While Rolark's bill "would make the use of safety belt systems mandatory in most instances, it does not go far enough in the interest of public safety," said Robert O.D. Thompson, head of the D.C. Transportation Systems Administraton, who testified for the administration.

For instance, under the proposed measure police officers would be instructed not to stop a vehicle in which a passenger was not using his seat belt unless there was probable cause to believe that the driver had committed some other offense.

The bill would impose a maximum fine of $25 and drivers who violated the law would not have "points" added to their record.
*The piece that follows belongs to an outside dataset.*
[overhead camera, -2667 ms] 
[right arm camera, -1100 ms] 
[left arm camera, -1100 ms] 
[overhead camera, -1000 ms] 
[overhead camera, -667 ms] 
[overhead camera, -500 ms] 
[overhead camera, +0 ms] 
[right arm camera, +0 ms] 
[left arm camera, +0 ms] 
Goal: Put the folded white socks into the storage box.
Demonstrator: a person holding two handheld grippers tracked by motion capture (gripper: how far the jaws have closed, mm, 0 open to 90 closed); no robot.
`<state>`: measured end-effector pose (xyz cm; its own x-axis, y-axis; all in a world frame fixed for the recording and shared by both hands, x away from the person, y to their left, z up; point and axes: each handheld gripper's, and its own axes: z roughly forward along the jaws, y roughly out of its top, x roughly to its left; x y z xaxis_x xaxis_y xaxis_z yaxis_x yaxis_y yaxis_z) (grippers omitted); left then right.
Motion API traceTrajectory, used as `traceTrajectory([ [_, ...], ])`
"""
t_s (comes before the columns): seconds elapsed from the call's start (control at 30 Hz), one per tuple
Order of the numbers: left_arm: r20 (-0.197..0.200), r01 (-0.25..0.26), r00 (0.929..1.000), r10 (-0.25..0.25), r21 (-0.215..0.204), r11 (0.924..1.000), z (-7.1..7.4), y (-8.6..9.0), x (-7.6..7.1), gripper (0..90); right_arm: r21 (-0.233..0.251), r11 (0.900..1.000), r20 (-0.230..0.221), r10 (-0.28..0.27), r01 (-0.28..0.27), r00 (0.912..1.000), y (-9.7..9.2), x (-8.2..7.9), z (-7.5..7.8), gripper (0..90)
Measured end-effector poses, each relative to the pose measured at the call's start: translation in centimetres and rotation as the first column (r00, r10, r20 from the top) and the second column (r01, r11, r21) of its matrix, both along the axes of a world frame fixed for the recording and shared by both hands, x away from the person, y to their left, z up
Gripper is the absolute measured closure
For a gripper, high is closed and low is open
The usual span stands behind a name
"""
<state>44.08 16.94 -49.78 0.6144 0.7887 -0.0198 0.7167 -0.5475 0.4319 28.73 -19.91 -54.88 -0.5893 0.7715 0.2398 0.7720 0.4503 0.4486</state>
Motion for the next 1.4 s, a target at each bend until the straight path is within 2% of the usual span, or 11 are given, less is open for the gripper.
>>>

Rolark said after the meeting that there was considerable support among her colleagues for some type of seat belt legislation and that she was willing to go along with some of the changes sought by the administration and others.

However, Council Chairman David A. Clarke, who did not attend the hearing, said he opposed the concept of mandatory seat belt use legislation for adults and that he would vote against he bill if it is brought before the full council.

Council member Nadine P. Winter (D-Ward 6), chairman of the Public Works Committee, raised concerns during the hearing that a mandatory seat belt law would be difficult to enforce and might prove to be unfair or daunting to persons visiting from states that don't have similar laws. "This is a tourist town," she said.

Last January, New York became the first state to begin enforcing mandatory seat belt use legislation. Ten other states have adopted similar legislation: New Jersey, Illinois, Michigan, Missouri, Indiana, New Mexico, Hawaii, Texas, North Carolina and Connecticut.

Virginia and Maryland lawmakers rejected mandatory seat belt use bills this year, partly because of strong opposition from a coalition of conservatives and civil libertarians.

Proponents contend that enactment of seat belt legislation would save 440 lives each year in the District, Virginia and Maryland and would also prevent 11,900 serious injuries.

However, some groups have mixed feelings about pushing too hard for state mandatory seat belt laws, for fear of undermining the U.S. Department of Transportation's plan to gradually force automobile manufacturers to install airbags and other "passive-restraint" safety devices in all new cars.

By 1990, all new cars must contain the safety devices. However, this requirement would be rescinded if state legislatures representing two-thirds of the U.S. population enact and enforce mandatory seat belt use laws by 1989.